Revisiting IRIS with PyTorch

rpi.analyticsdojo.com

43. Revisiting IRIS with PyTorch

!pip install torch torchvision
#Let's get rid of some imports
%matplotlib inline
import matplotlib.pyplot as plt
import numpy as np
#Define the model 
import torch
import torch.nn as nn
import torch.nn.functional as F
from sklearn.datasets import load_iris
#Iris is available from the sklearn package
iris = load_iris()
X, y = iris.data, iris.target


43.1. Shuffled with Stratified Splitting

  • Especially for relatively small datasets, it’s better to stratify the split.

  • Stratification means that we maintain the original class proportion of the dataset in the test and training sets.

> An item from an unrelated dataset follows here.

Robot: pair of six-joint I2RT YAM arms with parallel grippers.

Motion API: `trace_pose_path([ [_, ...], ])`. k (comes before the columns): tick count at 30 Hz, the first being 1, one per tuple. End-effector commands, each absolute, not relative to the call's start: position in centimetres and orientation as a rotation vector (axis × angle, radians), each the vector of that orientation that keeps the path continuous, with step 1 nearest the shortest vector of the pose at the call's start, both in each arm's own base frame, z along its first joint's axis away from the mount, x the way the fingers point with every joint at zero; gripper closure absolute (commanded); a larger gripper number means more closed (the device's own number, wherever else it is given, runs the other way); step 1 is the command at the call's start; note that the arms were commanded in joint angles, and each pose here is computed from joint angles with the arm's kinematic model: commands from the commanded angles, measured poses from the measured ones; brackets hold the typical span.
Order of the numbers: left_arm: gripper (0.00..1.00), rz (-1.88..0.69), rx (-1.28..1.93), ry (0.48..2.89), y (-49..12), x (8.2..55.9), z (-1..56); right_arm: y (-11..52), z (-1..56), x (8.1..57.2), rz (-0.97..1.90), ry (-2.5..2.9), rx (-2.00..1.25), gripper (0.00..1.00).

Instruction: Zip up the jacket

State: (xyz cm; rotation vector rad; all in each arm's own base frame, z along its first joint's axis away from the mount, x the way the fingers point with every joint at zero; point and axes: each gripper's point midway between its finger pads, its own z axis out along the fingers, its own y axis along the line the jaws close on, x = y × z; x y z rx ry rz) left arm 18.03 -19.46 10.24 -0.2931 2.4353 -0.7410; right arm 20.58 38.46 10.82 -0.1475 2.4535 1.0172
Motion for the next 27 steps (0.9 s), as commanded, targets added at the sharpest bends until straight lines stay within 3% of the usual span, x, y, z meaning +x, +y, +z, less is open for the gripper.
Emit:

  • For example, after we randomly split the dataset as shown in the previous code example, we have the following class proportions in percent:

So, in order to stratify the split, we can pass the label array as an additional option to the train_test_split function:

#Import Module
from sklearn.model_selection import train_test_split
train_X, val_X, train_y, val_y = train_test_split(X, y, 
                                                    train_size=0.8,
                                                    test_size=0.2,
                                                    random_state=123,
                                                    stratify=y)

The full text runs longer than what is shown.